_Required work_:
Nothing but a verbatim copy of the data, minus the images, should be returned.

_Material provided_:
- - -

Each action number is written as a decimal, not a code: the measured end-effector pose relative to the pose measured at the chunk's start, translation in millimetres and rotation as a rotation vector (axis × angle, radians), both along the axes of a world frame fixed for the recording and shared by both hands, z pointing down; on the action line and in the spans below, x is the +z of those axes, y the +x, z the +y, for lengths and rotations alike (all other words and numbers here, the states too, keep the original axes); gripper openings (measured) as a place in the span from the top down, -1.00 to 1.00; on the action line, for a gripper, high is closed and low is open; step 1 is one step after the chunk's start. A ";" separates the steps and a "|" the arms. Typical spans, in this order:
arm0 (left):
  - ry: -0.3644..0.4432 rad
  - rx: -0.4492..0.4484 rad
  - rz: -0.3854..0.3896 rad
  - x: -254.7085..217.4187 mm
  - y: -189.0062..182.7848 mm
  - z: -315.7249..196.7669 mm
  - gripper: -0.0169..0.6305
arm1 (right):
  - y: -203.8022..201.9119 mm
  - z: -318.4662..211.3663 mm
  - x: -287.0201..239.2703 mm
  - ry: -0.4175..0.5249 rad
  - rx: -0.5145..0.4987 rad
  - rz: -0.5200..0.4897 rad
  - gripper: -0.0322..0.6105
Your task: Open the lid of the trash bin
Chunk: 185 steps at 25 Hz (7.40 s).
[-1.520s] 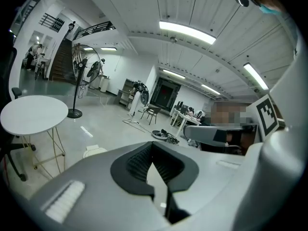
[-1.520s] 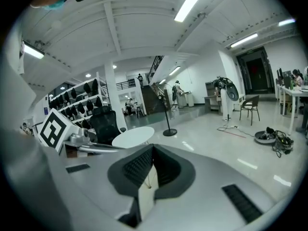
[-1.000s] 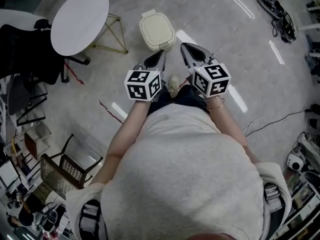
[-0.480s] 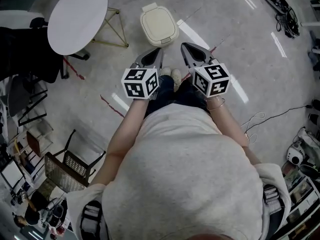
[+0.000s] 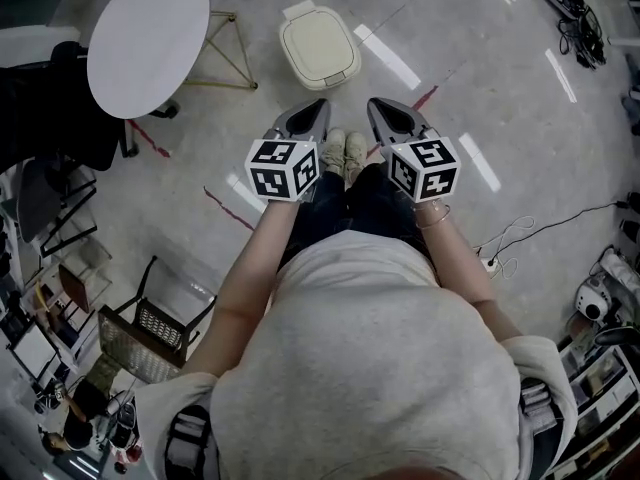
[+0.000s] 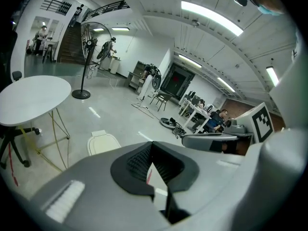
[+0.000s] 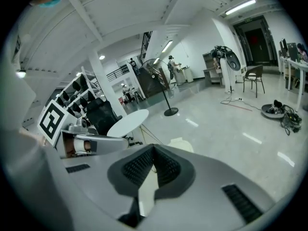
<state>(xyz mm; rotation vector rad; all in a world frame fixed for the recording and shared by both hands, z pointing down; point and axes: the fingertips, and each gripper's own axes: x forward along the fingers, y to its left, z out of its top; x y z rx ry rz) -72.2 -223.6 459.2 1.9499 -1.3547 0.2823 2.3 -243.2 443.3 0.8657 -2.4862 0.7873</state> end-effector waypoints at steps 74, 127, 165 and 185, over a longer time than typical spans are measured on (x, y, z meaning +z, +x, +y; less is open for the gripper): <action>-0.319 0.208 -0.331 391.2 1.8 -63.0 0.92 | 23.1 -43.8 357.1 -0.329 0.274 0.149 0.88; 0.172 0.088 0.034 -56.8 -2.5 -43.4 0.92 | -23.2 -22.7 -67.6 0.186 -0.024 0.016 0.88; 0.272 0.047 -0.090 -89.5 -3.7 -16.5 0.92 | -33.3 -3.9 -111.4 0.309 -0.090 -0.034 0.88; 0.267 0.099 -0.106 -83.9 7.0 -5.9 0.92 | -31.2 -2.4 -110.1 0.294 -0.088 -0.022 0.88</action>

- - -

_Output for this exercise_:
Each action number is written as a decimal, not a code: the measured end-effector pose relative to the pose measured at the chunk's start, translation in millimetres and rotation as a rotation vector (axis × angle, radians), both along the axes of a world frame fixed for the recording and shared by both hands, z pointing down; on the action line and in the spans below, x is the +z of those axes, y the +x, z the +y, for lengths and rotations alike (all other words and numbers here, the states too, keep the original axes); gripper openings (measured) as a place in the span from the top down, -1.00 to 1.00; on the action line, for a gripper, high is closed and low is open; step 1 is one step after the chunk's start. A ";" separates the steps and a "|" the arms. Typical spans, in this order:
arm0 (left):
  - ry: -0.3644..0.4432 rad
  - rx: -0.4492..0.4484 rad
  - rz: -0.3854..0.3896 rad
  - x: -254.7085..217.4187 mm
  - y: -189.0062..182.7848 mm
  - z: -315.7249..196.7669 mm
  - gripper: -0.0169..0.6305
arm1 (right):
  - y: -203.8022..201.9119 mm
  - z: -318.4662..211.3663 mm
  - x: -287.0201..239.2703 mm
  - ry: -0.4175..0.5249 rad
  - rx: -0.5145..0.4987 rad
  - rz: -0.5200..0.4897 rad
  - gripper: -0.0322..0.6105
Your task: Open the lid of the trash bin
Chunk: 185 steps at 25 Hz (7.40 s).
[-1.520s] 
[-1.520s] 
[-1.000s] 
[-0.480s] 
[+0.000s] 
[+0.000s] 
[+0.000s] 
<state>(xyz mm; rotation vector rad; all in a world frame fixed for the recording and shared by both hands, z pointing down; point and axes: the fingertips, and each gripper's own axes: x forward along the fingers, y to its left, z out of its top; x y z rx ry rz) -72.2 -223.6 459.2 1.9499 -1.3547 0.2823 2.3 -243.2 443.3 0.8657 -2.4862 0.7873</state> end-effector waypoints at steps 74, 127, 165 and 185, over a longer time than typical spans are measured on (x, y, z meaning +z, +x, +y; less is open for the gripper): <action>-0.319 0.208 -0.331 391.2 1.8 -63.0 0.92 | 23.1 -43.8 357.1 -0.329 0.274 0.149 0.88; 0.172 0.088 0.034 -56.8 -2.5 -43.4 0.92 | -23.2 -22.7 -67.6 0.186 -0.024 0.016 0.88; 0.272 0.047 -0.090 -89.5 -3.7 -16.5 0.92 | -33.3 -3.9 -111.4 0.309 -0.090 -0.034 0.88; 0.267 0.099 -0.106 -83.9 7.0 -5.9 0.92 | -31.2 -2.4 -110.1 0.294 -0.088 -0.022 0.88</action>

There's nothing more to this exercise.